* _Problem details_
Would you return the full listing exactly, with nothing altered?

* _Exercise data_

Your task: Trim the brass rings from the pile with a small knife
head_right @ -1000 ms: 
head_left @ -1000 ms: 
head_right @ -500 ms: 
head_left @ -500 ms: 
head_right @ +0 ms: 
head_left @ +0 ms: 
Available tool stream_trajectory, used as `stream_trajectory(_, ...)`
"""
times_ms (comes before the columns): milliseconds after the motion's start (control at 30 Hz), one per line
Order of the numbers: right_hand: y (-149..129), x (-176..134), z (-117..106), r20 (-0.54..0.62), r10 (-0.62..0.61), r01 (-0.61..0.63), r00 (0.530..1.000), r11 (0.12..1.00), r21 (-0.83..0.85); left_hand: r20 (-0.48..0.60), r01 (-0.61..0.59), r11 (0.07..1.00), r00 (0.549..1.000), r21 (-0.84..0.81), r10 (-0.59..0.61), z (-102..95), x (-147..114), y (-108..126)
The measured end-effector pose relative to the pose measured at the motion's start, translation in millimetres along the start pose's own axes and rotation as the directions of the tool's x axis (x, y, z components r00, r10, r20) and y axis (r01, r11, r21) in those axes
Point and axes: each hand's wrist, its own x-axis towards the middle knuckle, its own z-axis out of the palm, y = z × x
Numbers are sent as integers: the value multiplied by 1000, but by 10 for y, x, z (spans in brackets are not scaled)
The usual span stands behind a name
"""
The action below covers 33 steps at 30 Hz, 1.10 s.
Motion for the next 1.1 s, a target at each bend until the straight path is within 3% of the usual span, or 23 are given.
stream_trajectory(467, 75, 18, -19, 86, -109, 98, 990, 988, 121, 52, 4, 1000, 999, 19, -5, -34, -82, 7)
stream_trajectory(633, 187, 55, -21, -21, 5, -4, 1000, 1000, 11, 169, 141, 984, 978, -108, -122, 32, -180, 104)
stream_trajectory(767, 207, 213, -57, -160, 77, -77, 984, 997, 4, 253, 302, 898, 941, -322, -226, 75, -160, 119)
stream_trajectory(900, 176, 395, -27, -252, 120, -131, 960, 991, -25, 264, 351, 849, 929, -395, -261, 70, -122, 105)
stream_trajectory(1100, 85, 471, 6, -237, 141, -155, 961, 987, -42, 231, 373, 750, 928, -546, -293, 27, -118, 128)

* _Response_
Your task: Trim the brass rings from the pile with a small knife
head_right @ -1000 ms: 
head_left @ -1000 ms: 
head_right @ -500 ms: 
head_left @ -500 ms: 
head_right @ +0 ms: 
head_left @ +0 ms: 
Available tool stream_trajectory, used as `stream_trajectory(_, ...)`
"""
times_ms (comes before the columns): milliseconds after the motion's start (control at 30 Hz), one per line
Order of the numbers: right_hand: y (-149..129), x (-176..134), z (-117..106), r20 (-0.54..0.62), r10 (-0.62..0.61), r01 (-0.61..0.63), r00 (0.530..1.000), r11 (0.12..1.00), r21 (-0.83..0.85); left_hand: r20 (-0.48..0.60), r01 (-0.61..0.59), r11 (0.07..1.00), r00 (0.549..1.000), r21 (-0.84..0.81), r10 (-0.59..0.61), z (-102..95), x (-147..114), y (-108..126)
The measured end-effector pose relative to the pose measured at the motion's start, translation in millimetres along the start pose's own axes and rotation as the directions of the tool's x axis (x, y, z components r00, r10, r20) and y axis (r01, r11, r21) in those axes
Point and axes: each hand's wrist, its own x-axis towards the middle knuckle, its own z-axis out of the palm, y = z × x
Numbers are sent as integers: the value multiplied by 1000, but by 10 for y, x, z (spans in brackets are not scaled)
The usual span stands behind a name
"""
The action below covers 33 steps at 30 Hz, 1.10 s.
Motion for the next 1.1 s, a target at each bend until the straight path is within 3% of the usual span, or 23 are given.
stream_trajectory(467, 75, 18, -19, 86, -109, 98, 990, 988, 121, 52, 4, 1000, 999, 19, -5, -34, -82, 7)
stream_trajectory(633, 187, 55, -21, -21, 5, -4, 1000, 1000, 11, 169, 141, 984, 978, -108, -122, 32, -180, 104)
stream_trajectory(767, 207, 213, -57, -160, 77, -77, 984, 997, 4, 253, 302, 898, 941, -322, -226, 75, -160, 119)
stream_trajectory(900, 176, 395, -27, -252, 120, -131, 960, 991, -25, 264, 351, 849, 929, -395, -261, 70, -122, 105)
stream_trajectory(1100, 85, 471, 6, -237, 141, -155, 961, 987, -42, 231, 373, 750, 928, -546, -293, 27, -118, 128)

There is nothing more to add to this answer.